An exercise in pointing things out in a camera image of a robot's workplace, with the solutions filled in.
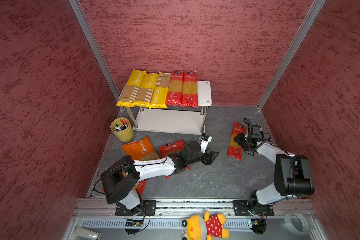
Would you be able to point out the right aluminium corner post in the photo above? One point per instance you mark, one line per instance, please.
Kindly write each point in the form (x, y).
(305, 26)

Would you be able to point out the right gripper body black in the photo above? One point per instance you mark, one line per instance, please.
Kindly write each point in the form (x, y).
(243, 141)

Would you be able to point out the yellow pen cup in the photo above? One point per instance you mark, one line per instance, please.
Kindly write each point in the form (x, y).
(122, 129)

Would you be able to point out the yellow spaghetti pack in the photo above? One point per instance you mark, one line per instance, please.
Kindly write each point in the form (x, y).
(145, 93)
(160, 92)
(131, 89)

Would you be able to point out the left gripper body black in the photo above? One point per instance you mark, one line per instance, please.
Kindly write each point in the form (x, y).
(198, 158)

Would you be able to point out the grey cylinder on rail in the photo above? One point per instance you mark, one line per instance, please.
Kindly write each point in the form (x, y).
(87, 234)

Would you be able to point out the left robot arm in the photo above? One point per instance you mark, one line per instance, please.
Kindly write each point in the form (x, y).
(118, 181)

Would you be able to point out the clear tape roll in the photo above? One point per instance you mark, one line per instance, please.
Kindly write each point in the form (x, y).
(297, 224)

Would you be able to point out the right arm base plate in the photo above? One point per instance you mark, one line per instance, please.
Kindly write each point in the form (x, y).
(245, 208)

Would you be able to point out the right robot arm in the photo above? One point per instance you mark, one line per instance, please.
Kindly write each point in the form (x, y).
(292, 177)

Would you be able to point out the yellow plush toy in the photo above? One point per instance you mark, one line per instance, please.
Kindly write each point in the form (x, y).
(207, 227)

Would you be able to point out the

### Try it
Set down all the data again exactly as above, pictures excluded.

### Output below
An exercise in pointing things out in a camera image of a robot's workplace, with the solutions filled in.
Would you be able to point out the right aluminium corner post in the photo above? One point per instance you mark, one line per instance, please.
Kindly write each point in the form (x, y).
(305, 26)

Would you be able to point out the right gripper body black in the photo above? One point per instance you mark, one line per instance, please.
Kindly write each point in the form (x, y).
(243, 141)

Would you be able to point out the yellow pen cup in the photo above? One point per instance you mark, one line per instance, please.
Kindly write each point in the form (x, y).
(122, 129)

Would you be able to point out the yellow spaghetti pack in the photo above? One point per instance you mark, one line per instance, please.
Kindly write each point in the form (x, y).
(145, 93)
(160, 92)
(131, 89)

Would you be able to point out the left gripper body black in the photo above? One point per instance you mark, one line per instance, please.
Kindly write each point in the form (x, y).
(198, 158)

Would you be able to point out the grey cylinder on rail in the photo above? One point per instance you mark, one line per instance, please.
Kindly write each point in the form (x, y).
(87, 234)

Would you be able to point out the left robot arm in the photo above? One point per instance you mark, one line per instance, please.
Kindly write each point in the form (x, y).
(118, 181)

Would you be able to point out the clear tape roll in the photo above? One point per instance you mark, one line per instance, please.
Kindly write each point in the form (x, y).
(297, 224)

Would you be able to point out the right arm base plate in the photo above? One point per instance you mark, one line per instance, please.
Kindly write each point in the form (x, y).
(245, 208)

Would you be able to point out the right robot arm in the photo above? One point per instance you mark, one line per instance, please.
Kindly write each point in the form (x, y).
(292, 177)

Would you be able to point out the yellow plush toy in the photo above? One point per instance you mark, one line per instance, please.
Kindly write each point in the form (x, y).
(207, 227)

Would you be able to point out the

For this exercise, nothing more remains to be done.